Punch or The London Charivari began featuring Churchill cartoons in 1900, when his political career was just beginning. That political career would last two thirds of a century, see him occupy Cabinet office during each of the first six decades of the twentieth century, carry him twice to the premiership and, further still, into the annals of history as a preeminent statesman. And throughout that time, Punch satirized Churchill in cartoons – more than 600 of them, the work of more than 50 different artists.

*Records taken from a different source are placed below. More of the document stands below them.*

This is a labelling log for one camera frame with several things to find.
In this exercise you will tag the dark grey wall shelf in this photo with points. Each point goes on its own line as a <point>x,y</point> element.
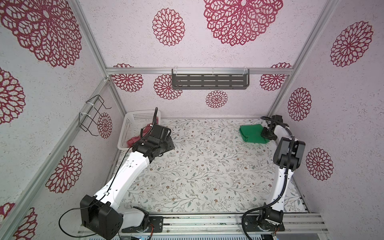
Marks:
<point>210,81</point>

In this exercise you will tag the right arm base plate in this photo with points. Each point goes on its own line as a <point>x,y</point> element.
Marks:
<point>268,220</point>

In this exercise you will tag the green tank top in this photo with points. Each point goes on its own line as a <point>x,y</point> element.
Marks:
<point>253,134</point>

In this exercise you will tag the black wire wall rack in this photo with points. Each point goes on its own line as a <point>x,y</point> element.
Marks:
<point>96,121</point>

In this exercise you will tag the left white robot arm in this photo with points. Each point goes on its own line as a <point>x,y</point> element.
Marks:
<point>99,212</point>

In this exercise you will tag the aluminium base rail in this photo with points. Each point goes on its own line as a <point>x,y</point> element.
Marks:
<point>229,225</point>

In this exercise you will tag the white plastic laundry basket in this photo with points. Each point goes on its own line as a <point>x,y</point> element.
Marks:
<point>133,123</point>

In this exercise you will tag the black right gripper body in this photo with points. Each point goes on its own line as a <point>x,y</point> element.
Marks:
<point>267,134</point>

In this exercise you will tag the pink tank top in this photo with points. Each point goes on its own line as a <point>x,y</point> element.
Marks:
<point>143,133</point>

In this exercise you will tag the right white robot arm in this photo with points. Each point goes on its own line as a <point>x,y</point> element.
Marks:
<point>287,158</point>

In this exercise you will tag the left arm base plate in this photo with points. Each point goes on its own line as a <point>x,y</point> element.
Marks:
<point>154,224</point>

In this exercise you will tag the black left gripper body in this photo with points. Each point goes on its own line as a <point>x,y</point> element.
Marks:
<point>167,145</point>

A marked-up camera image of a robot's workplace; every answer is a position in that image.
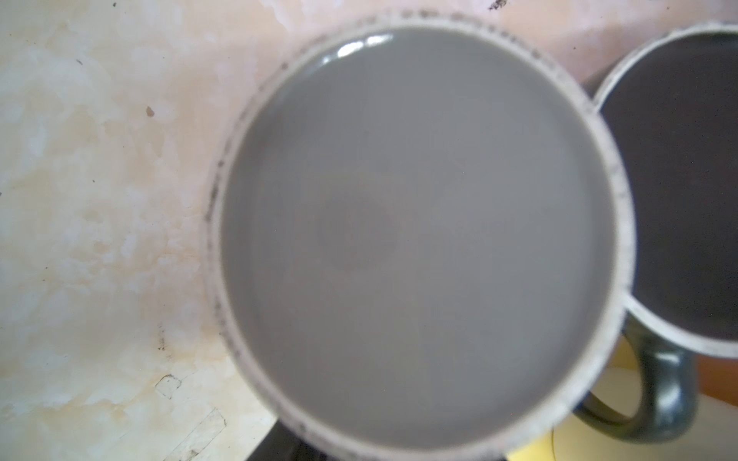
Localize orange speckled mug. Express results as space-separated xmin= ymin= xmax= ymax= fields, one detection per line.
xmin=697 ymin=355 xmax=738 ymax=406

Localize yellow plastic tray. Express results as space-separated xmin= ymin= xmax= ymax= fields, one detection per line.
xmin=507 ymin=336 xmax=637 ymax=461

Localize black mug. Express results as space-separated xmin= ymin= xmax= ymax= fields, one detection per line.
xmin=575 ymin=22 xmax=737 ymax=444

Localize white ribbed mug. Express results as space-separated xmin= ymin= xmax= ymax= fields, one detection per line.
xmin=550 ymin=368 xmax=738 ymax=461

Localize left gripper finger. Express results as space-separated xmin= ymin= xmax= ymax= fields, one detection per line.
xmin=247 ymin=421 xmax=336 ymax=461

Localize grey mug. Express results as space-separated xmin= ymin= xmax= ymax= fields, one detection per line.
xmin=203 ymin=10 xmax=635 ymax=460

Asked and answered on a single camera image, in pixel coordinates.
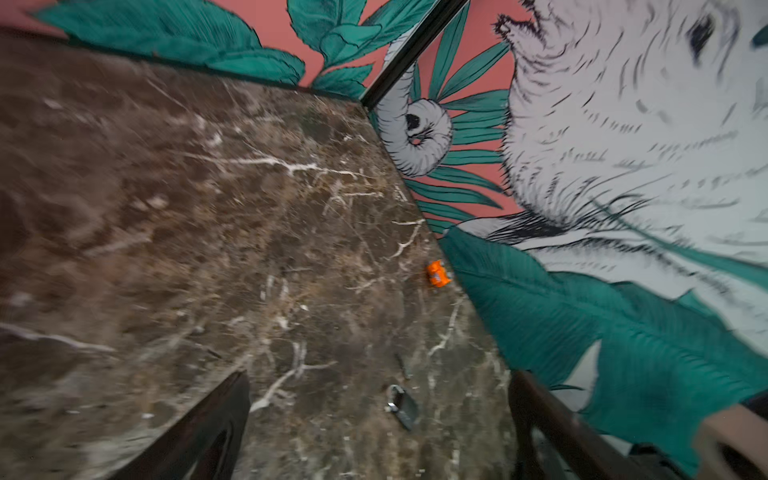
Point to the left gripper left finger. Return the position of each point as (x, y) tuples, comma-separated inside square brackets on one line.
[(204, 444)]

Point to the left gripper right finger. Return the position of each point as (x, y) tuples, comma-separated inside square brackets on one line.
[(532, 408)]

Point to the black padlock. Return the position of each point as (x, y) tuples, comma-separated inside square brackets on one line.
[(402, 406)]

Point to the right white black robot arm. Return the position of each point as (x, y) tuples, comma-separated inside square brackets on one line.
[(732, 443)]

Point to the orange small object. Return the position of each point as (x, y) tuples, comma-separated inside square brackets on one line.
[(437, 274)]

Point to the right black frame post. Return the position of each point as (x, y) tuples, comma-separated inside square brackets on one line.
[(414, 45)]

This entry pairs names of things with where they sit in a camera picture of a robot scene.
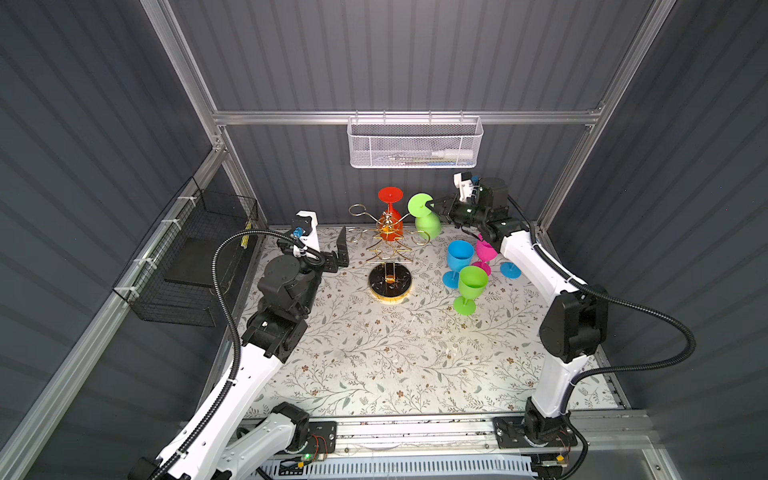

It was a near-perfect relationship between satirists and subject. That Churchill was distinctive in both persona and physical appearance helped make him easy to caricature. To his persona and appearance he added myriad additional satirical temptations, not just props, like his cigars, siren suits, V-sign, and hats, but also a variety of ancillary avocations and vocations, like polo, painting, brick-laying, and writing. All these were skewered as well.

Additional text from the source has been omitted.